Begin with the line in which "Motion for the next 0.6" appears and end with the final line of the entries. Retype each one exactly and add nothing.

[Stored data entries]

━━━

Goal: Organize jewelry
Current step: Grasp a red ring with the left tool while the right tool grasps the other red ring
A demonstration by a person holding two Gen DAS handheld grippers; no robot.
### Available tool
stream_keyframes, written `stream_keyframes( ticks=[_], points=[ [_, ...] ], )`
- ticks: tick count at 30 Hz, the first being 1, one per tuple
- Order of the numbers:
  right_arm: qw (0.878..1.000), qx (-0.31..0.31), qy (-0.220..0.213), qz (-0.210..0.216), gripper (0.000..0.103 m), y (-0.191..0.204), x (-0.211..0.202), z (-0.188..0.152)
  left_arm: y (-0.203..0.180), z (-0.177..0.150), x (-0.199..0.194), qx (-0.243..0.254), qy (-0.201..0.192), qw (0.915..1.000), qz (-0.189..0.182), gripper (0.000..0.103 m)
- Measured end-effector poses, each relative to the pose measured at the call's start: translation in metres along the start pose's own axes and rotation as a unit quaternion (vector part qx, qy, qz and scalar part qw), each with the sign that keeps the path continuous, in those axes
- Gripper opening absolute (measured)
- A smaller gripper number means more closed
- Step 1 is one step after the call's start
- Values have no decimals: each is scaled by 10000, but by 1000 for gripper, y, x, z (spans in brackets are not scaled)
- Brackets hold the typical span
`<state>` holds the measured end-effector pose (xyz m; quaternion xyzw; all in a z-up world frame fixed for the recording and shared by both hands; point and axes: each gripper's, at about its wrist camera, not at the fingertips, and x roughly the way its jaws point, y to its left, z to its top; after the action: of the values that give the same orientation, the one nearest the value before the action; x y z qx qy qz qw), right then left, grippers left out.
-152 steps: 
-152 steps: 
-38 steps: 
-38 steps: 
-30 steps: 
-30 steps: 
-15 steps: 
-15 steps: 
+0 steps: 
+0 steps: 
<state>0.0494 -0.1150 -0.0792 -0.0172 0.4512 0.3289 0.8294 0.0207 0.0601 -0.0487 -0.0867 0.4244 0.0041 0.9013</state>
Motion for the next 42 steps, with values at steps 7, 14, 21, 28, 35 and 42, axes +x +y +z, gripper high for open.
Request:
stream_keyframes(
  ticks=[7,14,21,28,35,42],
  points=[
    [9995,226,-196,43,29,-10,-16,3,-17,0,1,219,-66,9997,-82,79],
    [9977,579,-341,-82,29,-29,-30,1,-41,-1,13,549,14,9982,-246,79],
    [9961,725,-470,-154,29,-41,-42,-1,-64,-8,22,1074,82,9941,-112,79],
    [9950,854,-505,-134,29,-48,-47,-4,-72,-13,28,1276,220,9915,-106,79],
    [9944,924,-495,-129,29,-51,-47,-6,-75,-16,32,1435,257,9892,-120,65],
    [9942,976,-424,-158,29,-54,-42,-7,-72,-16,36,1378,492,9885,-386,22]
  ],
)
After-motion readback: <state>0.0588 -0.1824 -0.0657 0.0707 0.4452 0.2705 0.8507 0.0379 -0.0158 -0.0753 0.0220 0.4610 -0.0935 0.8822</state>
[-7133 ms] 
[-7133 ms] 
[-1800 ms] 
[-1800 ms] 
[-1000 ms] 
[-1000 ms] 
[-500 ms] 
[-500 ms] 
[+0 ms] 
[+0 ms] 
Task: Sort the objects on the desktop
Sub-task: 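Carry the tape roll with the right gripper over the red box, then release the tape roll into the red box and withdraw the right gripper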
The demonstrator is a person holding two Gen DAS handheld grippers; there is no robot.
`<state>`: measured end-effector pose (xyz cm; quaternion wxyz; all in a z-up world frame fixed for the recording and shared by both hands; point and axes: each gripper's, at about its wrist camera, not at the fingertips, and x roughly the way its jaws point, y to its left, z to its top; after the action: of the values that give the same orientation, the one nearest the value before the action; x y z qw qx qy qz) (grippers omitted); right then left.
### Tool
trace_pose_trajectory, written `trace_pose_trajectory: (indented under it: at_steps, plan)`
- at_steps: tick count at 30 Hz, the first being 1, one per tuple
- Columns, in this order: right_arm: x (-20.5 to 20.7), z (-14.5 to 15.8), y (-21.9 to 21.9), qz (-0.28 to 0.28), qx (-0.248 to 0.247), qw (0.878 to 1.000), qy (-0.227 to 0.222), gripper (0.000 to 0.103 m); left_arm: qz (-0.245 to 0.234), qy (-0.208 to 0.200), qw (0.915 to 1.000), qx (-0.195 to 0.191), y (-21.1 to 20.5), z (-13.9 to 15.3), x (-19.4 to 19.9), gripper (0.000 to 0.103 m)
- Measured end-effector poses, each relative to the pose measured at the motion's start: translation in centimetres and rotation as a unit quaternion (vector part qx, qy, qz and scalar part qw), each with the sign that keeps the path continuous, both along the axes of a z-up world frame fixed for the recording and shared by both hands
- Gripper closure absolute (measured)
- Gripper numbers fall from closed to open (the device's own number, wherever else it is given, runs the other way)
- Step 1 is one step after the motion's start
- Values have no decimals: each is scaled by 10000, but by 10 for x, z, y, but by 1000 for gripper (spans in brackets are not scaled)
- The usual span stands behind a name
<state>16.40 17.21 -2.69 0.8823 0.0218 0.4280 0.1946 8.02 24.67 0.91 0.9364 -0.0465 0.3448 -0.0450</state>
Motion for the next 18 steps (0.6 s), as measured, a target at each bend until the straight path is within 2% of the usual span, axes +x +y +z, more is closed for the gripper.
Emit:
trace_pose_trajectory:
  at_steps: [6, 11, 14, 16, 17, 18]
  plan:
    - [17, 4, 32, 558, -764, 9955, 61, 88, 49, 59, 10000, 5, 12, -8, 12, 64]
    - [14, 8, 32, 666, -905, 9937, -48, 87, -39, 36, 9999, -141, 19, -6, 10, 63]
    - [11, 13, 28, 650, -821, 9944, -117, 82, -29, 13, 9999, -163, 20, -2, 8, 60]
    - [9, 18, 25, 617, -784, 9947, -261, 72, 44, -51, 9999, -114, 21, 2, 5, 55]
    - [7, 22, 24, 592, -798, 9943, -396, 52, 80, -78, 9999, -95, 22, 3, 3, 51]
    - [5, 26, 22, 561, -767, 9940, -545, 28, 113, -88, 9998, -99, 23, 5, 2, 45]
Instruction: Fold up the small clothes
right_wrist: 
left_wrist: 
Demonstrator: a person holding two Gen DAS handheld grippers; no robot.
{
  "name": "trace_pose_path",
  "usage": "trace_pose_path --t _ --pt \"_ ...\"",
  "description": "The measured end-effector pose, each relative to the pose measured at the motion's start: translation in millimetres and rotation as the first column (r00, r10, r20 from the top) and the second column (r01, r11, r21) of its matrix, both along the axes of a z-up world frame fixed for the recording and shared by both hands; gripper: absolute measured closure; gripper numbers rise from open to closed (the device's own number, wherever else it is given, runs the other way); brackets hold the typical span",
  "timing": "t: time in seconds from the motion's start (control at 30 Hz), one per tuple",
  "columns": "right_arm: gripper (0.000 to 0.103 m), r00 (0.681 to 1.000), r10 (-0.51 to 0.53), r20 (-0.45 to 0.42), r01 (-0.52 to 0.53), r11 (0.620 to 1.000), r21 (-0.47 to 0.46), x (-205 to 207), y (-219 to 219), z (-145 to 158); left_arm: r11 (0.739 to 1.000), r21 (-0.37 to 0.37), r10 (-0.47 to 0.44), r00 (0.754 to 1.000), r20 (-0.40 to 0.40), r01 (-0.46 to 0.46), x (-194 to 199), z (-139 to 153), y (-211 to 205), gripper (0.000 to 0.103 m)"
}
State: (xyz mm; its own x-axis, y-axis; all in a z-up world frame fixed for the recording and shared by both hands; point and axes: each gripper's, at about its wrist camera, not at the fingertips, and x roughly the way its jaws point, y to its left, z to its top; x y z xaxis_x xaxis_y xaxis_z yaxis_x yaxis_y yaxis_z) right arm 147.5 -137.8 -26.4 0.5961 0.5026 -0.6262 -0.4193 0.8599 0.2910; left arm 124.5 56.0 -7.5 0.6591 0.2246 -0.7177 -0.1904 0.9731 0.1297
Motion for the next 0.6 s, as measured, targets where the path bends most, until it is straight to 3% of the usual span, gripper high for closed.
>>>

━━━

Written response:
Motion for the next 0.6 s, as measured, targets where the path bends most, until it is straight to 3% of the usual span, gripper high for closed.
>>>

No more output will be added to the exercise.